This task calls for copying every line in the data below that contains the word "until".
(Beginning of Material for this task)
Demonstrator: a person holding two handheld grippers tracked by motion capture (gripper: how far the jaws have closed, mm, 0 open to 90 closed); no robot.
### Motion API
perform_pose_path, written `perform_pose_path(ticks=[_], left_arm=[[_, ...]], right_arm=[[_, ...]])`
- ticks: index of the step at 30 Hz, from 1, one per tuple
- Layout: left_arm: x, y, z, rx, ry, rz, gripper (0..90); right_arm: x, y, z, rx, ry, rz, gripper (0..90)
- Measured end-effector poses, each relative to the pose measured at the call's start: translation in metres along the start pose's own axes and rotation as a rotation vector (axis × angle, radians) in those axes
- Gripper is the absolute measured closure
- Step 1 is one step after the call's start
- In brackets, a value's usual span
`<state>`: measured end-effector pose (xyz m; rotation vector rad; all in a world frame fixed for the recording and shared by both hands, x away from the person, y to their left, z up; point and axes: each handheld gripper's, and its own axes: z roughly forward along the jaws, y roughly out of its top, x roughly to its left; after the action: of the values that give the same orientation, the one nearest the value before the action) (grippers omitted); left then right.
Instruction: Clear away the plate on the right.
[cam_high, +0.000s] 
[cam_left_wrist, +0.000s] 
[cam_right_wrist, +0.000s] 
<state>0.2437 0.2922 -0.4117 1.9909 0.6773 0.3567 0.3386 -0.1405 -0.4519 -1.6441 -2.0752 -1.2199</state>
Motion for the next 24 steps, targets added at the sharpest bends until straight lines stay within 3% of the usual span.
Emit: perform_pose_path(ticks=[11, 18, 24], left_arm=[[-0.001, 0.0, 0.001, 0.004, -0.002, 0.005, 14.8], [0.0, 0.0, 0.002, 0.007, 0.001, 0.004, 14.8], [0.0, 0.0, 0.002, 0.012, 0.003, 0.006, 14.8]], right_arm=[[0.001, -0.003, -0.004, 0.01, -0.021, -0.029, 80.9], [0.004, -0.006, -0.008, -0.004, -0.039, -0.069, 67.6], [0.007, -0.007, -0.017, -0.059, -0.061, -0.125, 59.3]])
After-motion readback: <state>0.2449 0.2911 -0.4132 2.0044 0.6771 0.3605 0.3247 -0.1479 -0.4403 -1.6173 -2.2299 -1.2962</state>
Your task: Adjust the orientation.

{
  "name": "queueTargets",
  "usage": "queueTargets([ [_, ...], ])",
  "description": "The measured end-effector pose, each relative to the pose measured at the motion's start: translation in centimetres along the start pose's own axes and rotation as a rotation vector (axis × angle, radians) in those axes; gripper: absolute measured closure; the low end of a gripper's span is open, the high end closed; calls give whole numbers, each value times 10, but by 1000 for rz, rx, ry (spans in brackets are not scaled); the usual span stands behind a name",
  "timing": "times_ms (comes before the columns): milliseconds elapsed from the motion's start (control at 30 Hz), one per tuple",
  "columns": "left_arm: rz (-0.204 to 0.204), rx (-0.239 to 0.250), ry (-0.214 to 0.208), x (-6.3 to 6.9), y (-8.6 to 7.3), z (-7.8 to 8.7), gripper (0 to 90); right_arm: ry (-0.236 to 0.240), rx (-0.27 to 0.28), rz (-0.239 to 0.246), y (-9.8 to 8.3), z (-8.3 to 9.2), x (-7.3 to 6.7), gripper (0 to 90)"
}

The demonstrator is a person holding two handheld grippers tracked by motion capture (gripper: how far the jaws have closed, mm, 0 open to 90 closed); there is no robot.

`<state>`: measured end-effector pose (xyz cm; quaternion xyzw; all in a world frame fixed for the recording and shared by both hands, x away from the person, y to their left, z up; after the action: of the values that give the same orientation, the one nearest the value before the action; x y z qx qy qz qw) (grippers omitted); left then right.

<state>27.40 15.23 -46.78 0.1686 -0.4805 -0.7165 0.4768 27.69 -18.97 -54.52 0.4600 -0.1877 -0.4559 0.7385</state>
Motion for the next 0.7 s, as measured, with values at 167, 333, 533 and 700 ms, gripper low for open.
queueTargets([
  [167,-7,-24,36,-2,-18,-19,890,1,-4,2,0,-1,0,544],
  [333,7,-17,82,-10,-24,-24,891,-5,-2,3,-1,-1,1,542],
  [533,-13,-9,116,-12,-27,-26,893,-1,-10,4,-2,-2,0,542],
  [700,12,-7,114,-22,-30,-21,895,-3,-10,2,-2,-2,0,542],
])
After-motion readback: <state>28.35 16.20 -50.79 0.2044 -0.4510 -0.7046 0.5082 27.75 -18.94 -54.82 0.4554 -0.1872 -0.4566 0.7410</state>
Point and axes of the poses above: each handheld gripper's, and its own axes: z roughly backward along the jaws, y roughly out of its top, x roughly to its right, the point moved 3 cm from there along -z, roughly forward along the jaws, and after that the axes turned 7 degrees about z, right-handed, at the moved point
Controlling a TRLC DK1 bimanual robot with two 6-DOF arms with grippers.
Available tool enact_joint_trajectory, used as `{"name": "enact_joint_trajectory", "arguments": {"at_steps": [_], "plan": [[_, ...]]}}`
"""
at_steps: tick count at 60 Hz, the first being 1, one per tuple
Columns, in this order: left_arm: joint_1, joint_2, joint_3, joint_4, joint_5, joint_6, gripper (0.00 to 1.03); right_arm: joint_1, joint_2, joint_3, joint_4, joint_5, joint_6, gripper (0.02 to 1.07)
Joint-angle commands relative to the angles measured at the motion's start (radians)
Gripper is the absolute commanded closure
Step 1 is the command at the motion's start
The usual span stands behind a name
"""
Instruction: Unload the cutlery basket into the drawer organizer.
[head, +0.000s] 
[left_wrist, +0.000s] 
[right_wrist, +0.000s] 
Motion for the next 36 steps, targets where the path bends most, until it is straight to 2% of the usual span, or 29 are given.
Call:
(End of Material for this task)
* [Exercise output]
Motion for the next 24 steps, targets added at the sharpest bends until straight lines stay within 3% of the usual span.
Motion for the next 36 steps, targets where the path bends most, until it is straight to 2% of the usual span, or 29 are given.

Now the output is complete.